Try it: Set out exactly, line by line, the stretch of data below that begins at the line containing "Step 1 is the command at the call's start" and ends at the line containing "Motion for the", with both ends kept.

Data excerpt:
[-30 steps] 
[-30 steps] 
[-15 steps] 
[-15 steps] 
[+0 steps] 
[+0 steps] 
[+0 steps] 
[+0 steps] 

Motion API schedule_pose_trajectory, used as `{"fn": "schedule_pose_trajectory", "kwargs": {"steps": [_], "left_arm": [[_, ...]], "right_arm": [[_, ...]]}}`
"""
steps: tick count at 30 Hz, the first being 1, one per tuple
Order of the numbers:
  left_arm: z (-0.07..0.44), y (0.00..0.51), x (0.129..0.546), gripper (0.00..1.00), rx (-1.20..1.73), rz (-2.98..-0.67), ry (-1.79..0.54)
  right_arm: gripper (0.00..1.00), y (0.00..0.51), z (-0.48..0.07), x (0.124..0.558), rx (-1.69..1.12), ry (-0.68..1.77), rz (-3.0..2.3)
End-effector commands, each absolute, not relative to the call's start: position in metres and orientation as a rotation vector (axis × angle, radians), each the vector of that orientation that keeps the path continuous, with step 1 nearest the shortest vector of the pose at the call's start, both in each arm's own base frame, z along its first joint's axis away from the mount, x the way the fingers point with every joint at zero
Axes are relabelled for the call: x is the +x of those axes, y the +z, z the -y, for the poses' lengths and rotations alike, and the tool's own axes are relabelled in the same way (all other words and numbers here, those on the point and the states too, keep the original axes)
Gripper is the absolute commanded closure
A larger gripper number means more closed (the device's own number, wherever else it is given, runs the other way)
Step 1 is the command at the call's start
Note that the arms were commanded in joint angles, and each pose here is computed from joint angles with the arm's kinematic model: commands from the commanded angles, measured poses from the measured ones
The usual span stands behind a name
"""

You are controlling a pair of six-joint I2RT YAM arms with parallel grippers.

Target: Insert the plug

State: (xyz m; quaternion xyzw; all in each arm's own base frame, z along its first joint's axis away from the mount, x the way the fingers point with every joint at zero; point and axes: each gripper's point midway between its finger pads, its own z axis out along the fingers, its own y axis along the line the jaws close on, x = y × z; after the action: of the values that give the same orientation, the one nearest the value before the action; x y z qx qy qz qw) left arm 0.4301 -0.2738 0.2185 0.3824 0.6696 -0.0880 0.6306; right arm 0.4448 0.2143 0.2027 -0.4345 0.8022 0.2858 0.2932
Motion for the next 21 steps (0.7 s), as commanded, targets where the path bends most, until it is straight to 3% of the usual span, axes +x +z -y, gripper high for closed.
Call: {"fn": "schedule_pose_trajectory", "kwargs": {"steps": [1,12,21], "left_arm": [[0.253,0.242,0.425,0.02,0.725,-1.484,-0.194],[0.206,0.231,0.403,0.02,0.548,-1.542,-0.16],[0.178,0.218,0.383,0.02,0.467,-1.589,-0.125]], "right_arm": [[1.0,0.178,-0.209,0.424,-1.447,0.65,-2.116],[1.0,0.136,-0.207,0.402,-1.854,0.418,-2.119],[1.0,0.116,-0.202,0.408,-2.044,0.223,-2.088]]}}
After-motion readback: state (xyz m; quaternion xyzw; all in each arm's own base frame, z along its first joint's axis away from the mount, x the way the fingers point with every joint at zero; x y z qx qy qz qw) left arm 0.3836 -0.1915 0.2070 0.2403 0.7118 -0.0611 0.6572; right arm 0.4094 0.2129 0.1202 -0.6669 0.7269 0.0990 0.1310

Your solution:
Step 1 is the command at the call's start
Note that the arms were commanded in joint angles, and each pose here is computed from joint angles with the arm's kinematic model: commands from the commanded angles, measured poses from the measured ones
The usual span stands behind a name
"""

You are controlling a pair of six-joint I2RT YAM arms with parallel grippers.

Target: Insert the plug

State: (xyz m; quaternion xyzw; all in each arm's own base frame, z along its first joint's axis away from the mount, x the way the fingers point with every joint at zero; point and axes: each gripper's point midway between its finger pads, its own z axis out along the fingers, its own y axis along the line the jaws close on, x = y × z; after the action: of the values that give the same orientation, the one nearest the value before the action; x y z qx qy qz qw) left arm 0.4301 -0.2738 0.2185 0.3824 0.6696 -0.0880 0.6306; right arm 0.4448 0.2143 0.2027 -0.4345 0.8022 0.2858 0.2932
Motion for the next 21 steps (0.7 s), as commanded, targets where the path bends most, until it is straight to 3% of the usual span, axes +x +z -y, gripper high for closed.

There is nothing further to this exercise.